Le président Poutine, le vice-président chinois Han Zheng et le Premier ministre malaisien Anwar Ibrahim se sont partagé la scène.
Cela se traduit par Russie-Chine-ANASE : un partenariat clé imbriqué, constamment renforcé, sur la voie de l’exploration de toutes les potentialités vers un monde nouveau, équitable, juste, multi-nodal (italiques de ma part).
Dans son discours, le président Poutine s’est concentré sur ce qui est sans doute le projet de développement national le plus ambitieux du XXIe siècle : la Conquête de l’Est par la Russie – une image miroir de la Conquête de l’Ouest par la Chine, qui a commencé pour de bon en 1999, par le biais de la campagne «Go West».
Poutine a expliqué en détail comment l’Extrême-Orient russe se développe rapidement, avec plus de 3500 projets techno-industriels. Il s’est étendu sur la Route maritime du Nord (RMN, Northern Sea Route (NSR)) – que les Chinois appellent la Route de la soie arctique – avec notamment la construction de nouveaux brise-glaces nucléaires et le développement du port de Mourmansk. Poutine a fait remarquer que le chiffre d’affaires de la NSR est déjà cinq fois plus important que celui de l’époque de l’URSS.
Tous les chiffres concernant l’Extrême-Orient et l’Arctique sont stupéfiants. L’Extrême-Orient est une macro-région stratégique qui occupe pas moins de 41% du territoire de la Fédération de Russie.

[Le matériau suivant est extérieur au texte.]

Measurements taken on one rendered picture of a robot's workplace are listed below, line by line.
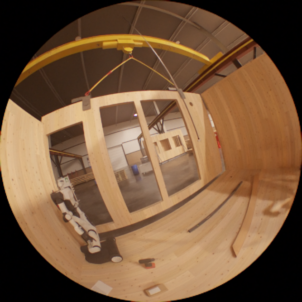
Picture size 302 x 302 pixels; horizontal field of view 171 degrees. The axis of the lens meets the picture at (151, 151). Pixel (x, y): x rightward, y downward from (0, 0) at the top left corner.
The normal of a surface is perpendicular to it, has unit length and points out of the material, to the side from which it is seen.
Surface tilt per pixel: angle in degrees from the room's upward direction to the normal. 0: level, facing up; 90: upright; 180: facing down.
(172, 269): 0
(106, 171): 90
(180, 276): 0
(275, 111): 90
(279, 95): 90

L’Arctique, immense trésor de ressources naturelles, lié au potentiel de la NSR, en occupe 28% – représentant 17% de la production pétrolière russe, 83% de la production de gaz et renfermant d’immenses gisements d’or, de charbon, de nickel, de cuivre, de cobalt, de métaux du groupe du platine et de diamants.

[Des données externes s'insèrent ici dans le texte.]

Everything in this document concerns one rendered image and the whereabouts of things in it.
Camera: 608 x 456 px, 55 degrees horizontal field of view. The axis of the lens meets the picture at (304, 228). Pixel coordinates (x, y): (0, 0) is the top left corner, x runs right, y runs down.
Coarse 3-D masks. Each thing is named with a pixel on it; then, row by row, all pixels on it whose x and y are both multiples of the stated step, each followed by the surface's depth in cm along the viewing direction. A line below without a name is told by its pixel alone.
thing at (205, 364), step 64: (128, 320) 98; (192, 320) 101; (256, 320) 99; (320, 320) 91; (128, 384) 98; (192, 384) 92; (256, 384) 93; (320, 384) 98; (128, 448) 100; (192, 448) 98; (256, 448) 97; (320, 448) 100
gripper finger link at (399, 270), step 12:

Il n’est donc pas étonnant que le rêve colonialiste récurrent de l’Occident d’attaquer, de démembrer et de piller la Russie – dont la dernière itération est l’obsession d’infliger une «défaite stratégique» à la Russie en Ukraine – soit directement lié à l’accaparement et à l’exploitation des richesses infinies de l’Extrême-Orient et de l’Arctique.

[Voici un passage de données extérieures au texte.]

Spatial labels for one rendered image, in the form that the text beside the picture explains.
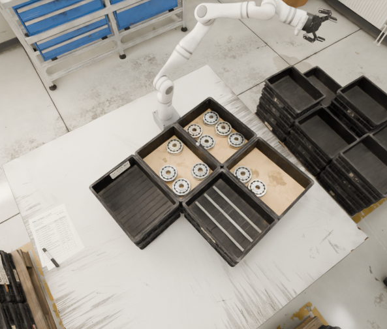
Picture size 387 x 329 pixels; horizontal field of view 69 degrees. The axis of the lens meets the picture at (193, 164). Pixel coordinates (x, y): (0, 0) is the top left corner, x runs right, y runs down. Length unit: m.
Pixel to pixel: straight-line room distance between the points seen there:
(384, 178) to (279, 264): 1.08
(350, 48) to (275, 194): 2.63
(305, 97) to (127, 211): 1.70
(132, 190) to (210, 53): 2.24
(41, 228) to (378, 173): 2.23
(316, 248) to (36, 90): 3.01
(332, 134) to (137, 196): 1.65
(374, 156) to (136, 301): 1.88
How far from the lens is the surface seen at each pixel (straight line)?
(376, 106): 2.72
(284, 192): 1.64
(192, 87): 2.15
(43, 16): 3.00
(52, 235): 1.82
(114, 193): 1.63
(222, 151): 1.69
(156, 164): 1.66
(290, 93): 2.52
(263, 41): 3.70
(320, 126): 2.54
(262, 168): 1.68
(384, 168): 2.42
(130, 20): 3.33
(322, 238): 1.78
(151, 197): 1.58
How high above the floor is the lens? 2.29
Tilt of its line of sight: 63 degrees down
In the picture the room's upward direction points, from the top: 1 degrees counter-clockwise

Poutine a une nouvelle fois expliqué que ces deux régions étaient «l’avenir de la Russie» et une priorité fédérale pour l’ensemble du XXIe siècle : il s’agit en fait d’une question de sécurité nationale. La croissance des investissements dans le capital de départ est déjà de 20%, soit le double de la moyenne russe, et chaque rouble de financement de l’État est compensé par 34 roubles d’investissement privé. Les industries clés sont notamment l’énergie, la pétrochimie, l’exploitation minière, le bois, la logistique, la construction d’avions, de machines et de navires, l’agriculture et la pêche.
Anwar : «Où est l’humanité ?»
Le Malaisien Anwar, orateur de premier ordre, s’est étendu sur l’ANASE en tant que carrefour de l’Asie-Pacifique et a tissé une élégante analyse du soft power, agrémentée de littérature russe (c’est la première fois qu’il se trouve sur le sol russe), soulignant les contributions au «tissu même de l’histoire et de la pensée humaines» et la manière dont la Russie «indique les frontières du possible».
Parallèlement, il a fait l’éloge de la montée en puissance du Sud mondial (40% du PIB mondial, plus de 85% de la population), de l’attrait des BRICS (la Malaisie a officiellement demandé à rejoindre les BRICS+) et de la manière dont la Russie devrait attirer de plus en plus «d’investissements de la part des pays à majorité musulmane». Jouant sur la vitalité culturelle de son pays, il a réitéré, avec le sourire, la devise nationale : «La Malaisie, vraiment l’Asie».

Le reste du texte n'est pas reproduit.